Sementara itu, lembaga pemberi nilai Fitch Ratings telah memberikan penilaian Restricted Default (RD) pada emiten SRIL.
Peringkat 'RD' menunjukkan penerbit yang menurut pendapat Fitch Ratings telah mengalami gagal bayar tanpa jaminan atas obligasi, pinjaman atau kewajiban keuangan material lainnya tetapi belum mengadakan pengajuan kebangkrutan, administrasi, penerimaan, likuidasi atau prosedur penutupan formal lainnya.
Direktur Keuangan Sritex Allan Moran Severino mengungkapkan sudah membangun komunikasi dengan Fitch Ratings terkait penurunan peringkat tersebut.
"Perseroan juga telah mengirim surat kepada Facility Agent terkait kesediaan perseroan untuk membayar biaya bunga tersebut dengan permintaan persyaratan dimana perseroan menunggu konfirmasi sebelum perseroan membayar dan sampai saat ini perseroan belum mendapatkan konfirmasi tersebut," jelasnya, Kamis (6/5/2021).
Perseroan masih menunggu konfirmasi tersebut untuk dapat membayar bunga utang perseroan yang terkait dengan Facility Agent tertentu.

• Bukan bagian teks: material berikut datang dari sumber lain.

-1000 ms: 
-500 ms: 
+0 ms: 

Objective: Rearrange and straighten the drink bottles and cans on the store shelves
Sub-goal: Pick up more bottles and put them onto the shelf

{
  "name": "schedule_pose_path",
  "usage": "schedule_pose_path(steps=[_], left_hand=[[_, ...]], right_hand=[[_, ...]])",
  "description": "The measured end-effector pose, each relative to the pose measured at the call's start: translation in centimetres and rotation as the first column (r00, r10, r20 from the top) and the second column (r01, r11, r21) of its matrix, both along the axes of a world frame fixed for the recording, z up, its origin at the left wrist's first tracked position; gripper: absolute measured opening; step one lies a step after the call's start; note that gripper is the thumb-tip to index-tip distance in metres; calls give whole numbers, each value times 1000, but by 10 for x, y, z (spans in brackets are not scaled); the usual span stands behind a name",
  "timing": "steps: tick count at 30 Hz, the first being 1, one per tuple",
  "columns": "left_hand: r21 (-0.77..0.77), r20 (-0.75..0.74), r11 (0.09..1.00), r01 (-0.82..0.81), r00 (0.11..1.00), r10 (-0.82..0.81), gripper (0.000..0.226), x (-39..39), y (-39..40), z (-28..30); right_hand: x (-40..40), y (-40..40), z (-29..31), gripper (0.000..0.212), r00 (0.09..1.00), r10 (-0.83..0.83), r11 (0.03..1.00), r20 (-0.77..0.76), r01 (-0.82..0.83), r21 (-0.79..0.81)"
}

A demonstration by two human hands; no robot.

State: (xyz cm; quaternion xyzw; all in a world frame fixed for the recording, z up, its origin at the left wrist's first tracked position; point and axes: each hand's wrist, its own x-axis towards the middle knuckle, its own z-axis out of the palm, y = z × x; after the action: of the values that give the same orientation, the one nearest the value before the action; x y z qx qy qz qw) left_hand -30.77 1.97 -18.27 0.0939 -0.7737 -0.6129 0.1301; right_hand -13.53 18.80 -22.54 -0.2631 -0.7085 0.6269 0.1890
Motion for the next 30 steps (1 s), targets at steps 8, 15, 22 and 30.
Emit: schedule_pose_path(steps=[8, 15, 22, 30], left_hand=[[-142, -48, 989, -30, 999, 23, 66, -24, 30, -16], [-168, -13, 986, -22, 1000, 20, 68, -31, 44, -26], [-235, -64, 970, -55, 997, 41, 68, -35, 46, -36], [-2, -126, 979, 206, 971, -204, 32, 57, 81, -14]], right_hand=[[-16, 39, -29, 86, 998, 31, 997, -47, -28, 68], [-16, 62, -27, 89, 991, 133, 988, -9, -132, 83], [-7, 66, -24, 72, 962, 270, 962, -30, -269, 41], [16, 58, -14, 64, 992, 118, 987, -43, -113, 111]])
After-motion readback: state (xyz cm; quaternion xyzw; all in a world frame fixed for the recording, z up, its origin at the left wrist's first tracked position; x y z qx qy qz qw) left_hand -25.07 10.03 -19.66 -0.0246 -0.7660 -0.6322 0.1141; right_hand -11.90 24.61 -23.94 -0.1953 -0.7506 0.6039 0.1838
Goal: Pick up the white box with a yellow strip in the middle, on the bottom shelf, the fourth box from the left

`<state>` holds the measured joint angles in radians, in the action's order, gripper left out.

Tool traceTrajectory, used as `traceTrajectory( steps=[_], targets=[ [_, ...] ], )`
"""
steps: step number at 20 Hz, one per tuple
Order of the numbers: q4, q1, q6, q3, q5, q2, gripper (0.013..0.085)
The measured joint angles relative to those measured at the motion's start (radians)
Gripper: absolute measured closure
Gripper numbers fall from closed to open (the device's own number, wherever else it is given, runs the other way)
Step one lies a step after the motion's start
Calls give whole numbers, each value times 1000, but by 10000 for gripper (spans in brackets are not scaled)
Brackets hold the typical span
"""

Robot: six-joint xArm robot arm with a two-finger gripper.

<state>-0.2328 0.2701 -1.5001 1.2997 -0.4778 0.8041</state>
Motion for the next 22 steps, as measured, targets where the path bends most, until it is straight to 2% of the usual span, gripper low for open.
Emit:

Sayangnya, tekanan bertubi mulai dari tuntutan PKPU hingga penurunan rating utangnya, berdampak terhadap aktivitas perseroan.
"Dampak keuangan adalah kesulitan dalam mendapatkan fasilitas perbankan dan pasar keuangan. Dampak operasional adalah mempengaruhi kegiatan operasional karena terbatasnya pendanaan," urainya.
Selain itu, ada dampak hukum yakni dapat terjadi tuntutan percepatan pembayaran utang dan dampak kelangsungan usaha sangat bergantung pada dampak-dampak tersebut.